Plaintiff Kent Lindemuth moves to withdraw the reference from the bankruptcy court, and transfer this adversary proceeding to the district court under 28 U.S.C. § 157(d) and D. Kan. Rule 83.8.6. The bankruptcy court has recommended this Court deny the motion to withdraw. Plaintiff has objected to this recommendation. For the reasons stated herein, the Court overrules Plaintiff’s objections and adopts the findings and recommendation of the bankruptcy court that withdrawal of reference should not occur at this time. I. Factual and Procedural Background The adversary proceeding filed by Plaintiff in 2021 is the latest event in a series of legal proceedings that began a decade ago. Plaintiff and his late wife Vikki Lindemuth, along with various related companies owning real properties in the Topeka, Kansas area, filed Chapter 11 bankruptcy petitions in 2012. These properties secured a number of commercial loans, and the lenders accused Plaintiff of mismanagement and avoiding compliance with the bankruptcy proceedings.
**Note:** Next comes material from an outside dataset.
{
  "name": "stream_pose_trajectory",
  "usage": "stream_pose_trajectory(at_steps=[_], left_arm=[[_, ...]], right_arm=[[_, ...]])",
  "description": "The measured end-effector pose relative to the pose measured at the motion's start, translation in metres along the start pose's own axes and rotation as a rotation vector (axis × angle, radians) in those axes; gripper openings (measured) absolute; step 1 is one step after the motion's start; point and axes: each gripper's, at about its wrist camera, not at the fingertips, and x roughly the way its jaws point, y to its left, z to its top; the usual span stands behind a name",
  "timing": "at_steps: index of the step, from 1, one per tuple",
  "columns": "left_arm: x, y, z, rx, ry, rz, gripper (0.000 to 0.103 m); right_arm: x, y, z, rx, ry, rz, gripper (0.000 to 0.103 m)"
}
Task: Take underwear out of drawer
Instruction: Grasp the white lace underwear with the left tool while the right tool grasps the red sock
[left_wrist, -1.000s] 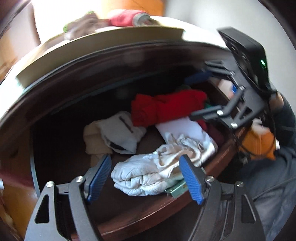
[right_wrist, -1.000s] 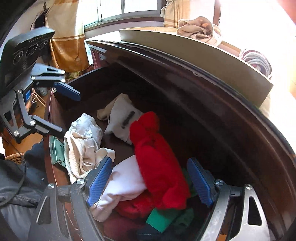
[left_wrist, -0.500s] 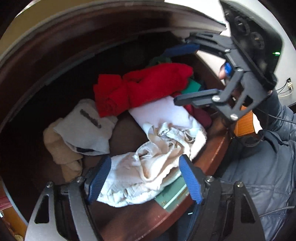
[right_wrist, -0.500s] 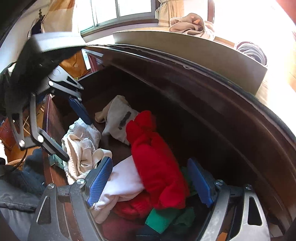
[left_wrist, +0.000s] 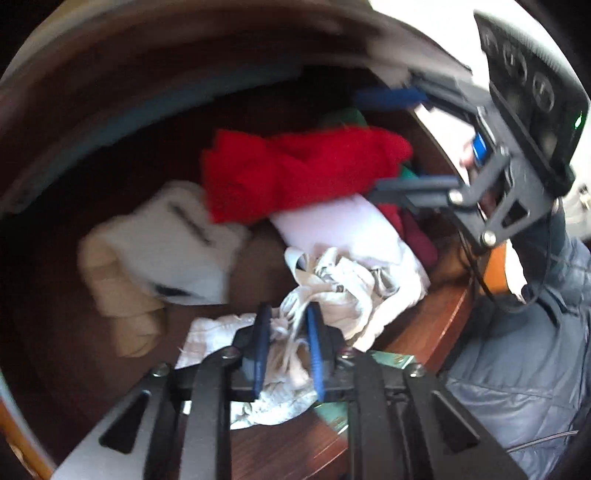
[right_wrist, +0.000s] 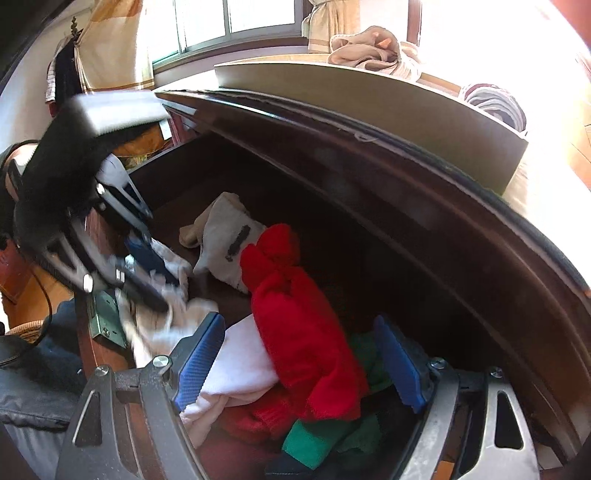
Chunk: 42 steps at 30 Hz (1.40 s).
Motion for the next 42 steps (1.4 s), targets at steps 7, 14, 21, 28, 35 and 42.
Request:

To secure the lenders’ agreement to their proposed Chapter 11 plans in 2014, Plaintiff

and Vikki Lindemuth entered into an agreement appointing Defendant Jim Lloyd as the debtors’ attorney-in-fact. Under this Power of Attorney Agreement, Lloyd was authorized to develop a reorganization plan, administer the estate assets, and sell or transfer assets for what he found to be a reasonable price. This Agreement also specified that: [Kent and Vikki] hereby give Lloyd full, exclusive authority to perform every necessary and proper act as fully as I could if I was personally present and during the pendency of this power of attorney Lloyd’s rights shall be exclusive and shall supersede and divest Us of the above described powers. The rights, power and authority to Lloyd that I now grant shall become effective as soon as I sign below and shall not terminate until further Bankruptcy Court order terminating this instrument.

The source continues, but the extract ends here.